Under #OpBlokada, Anonymous launched a massive DDoS attack last week, briefly shutting down company websites of the food and agriculture empire belonging to Andrej Babis. Babis is the Czech Republic’s billionaire deputy prime minister and finance minister, often called the Czech Donald Trump. The actions by Anonymous were to denounce a new law that gives the government the power to blacklist and block non-licensed gambling websites operating illegally in the Czech Republic.
Lupa.cz, a local news agency, reported that Czech and Slovakian hackers took it upon themselves toshut down Agrofert, Hyza, Cepro, Preol, Penam, Uniles, and Wotan Forest websites for five minutes on August 1st. Anonymous proved a point to Czech Republic’s second-richest man who they claim is targeting gambling websites for his alleged vested interest. New gambling laws introduced by the Czech Republic, Anonymous hacktivists believe it paves the way for the government to authorize ISPs to block other undesirable online websites:
“Once you have created a state blacklist, it’s an easier way to create other blacklists. The Finance Ministry led by Andrej Babis now gets an almost unlimited authority to censor the Internet. It is time to move against it.”

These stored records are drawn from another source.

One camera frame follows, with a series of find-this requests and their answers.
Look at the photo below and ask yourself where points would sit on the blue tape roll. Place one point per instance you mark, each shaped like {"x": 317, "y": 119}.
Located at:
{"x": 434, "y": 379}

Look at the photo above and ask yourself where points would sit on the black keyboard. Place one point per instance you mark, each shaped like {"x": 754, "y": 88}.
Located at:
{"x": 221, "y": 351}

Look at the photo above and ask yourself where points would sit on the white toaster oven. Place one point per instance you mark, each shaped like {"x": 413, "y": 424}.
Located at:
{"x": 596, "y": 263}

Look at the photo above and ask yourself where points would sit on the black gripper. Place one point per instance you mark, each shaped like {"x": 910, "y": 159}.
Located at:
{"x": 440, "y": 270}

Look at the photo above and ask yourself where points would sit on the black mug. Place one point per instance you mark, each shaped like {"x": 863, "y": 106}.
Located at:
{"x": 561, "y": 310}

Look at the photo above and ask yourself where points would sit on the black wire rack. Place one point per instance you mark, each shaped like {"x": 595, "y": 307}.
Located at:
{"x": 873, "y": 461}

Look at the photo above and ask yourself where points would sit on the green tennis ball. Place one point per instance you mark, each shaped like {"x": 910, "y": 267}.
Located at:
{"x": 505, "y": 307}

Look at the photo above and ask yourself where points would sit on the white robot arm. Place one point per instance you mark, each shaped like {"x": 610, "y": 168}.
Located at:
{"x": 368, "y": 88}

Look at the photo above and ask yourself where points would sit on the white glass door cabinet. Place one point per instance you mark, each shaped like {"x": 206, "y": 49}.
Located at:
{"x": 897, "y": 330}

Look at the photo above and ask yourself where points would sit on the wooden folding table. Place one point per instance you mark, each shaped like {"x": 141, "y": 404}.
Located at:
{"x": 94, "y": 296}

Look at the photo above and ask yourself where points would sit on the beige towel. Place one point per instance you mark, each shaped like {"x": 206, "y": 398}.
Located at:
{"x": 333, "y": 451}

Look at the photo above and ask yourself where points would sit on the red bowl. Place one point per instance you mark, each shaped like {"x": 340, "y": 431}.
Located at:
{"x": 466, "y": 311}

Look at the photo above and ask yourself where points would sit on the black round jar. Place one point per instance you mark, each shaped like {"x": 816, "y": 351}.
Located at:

The attack is only the beginning. The hacktivists warned in a YouTube video, threatening to carry out more attacks in future if the lawmakers ignore their call for the cancellation of the controversial gambling law. It was also demanded the end of a planned online system for monitoring retail sales that the finance ministry is launching at the end of the year, reports Reuters.
Insisting that the proposed law tackles widespread corruption and tax fraud in the Central European state, a fuming Babis told Reuters he would file a criminal complaint over the cyber attacks.
“We only want to apply rules used by 18 (European Union) countries already; nobody wants to censor the Internet. It is aimed against gambling companies that do not pay taxes.”
Babis’ online gaming regulations, approved by the Czech legislature by an emphatic 42-0 vote last month, seek to open up the market to foreign operators; however, its tax rates are unlikely to have many companies lining up to apply for licenses.
Among Babis’ controversial proposals to fight tax evasion in the country’s gambling industry is the placing of a massive 35% gross gaming revenue tax on online gaming companies, in addition to the 19% corporate tax rate already in place. The regulations also include a provision that prevents online poker bets from exceeding 1,000 Czech Koruna ($40.98), while winnings in any specific game, including tournaments, are capped at 50,000 Czech Koruna ($2,049).

This, claims anonymous, makes it nonviable for online gambling operators to run their business efficiently. The new regime, the experts maintain, will be unworkable for online gambling operators who would have no choice but to shut the Czech Republic out of their operations in order to comply with the EU law. The repercussion will likely force Czech citizens to continue to bet an estimated $6 billion per year on the non-licensed illegal gambling websites, but not through the trusted ones.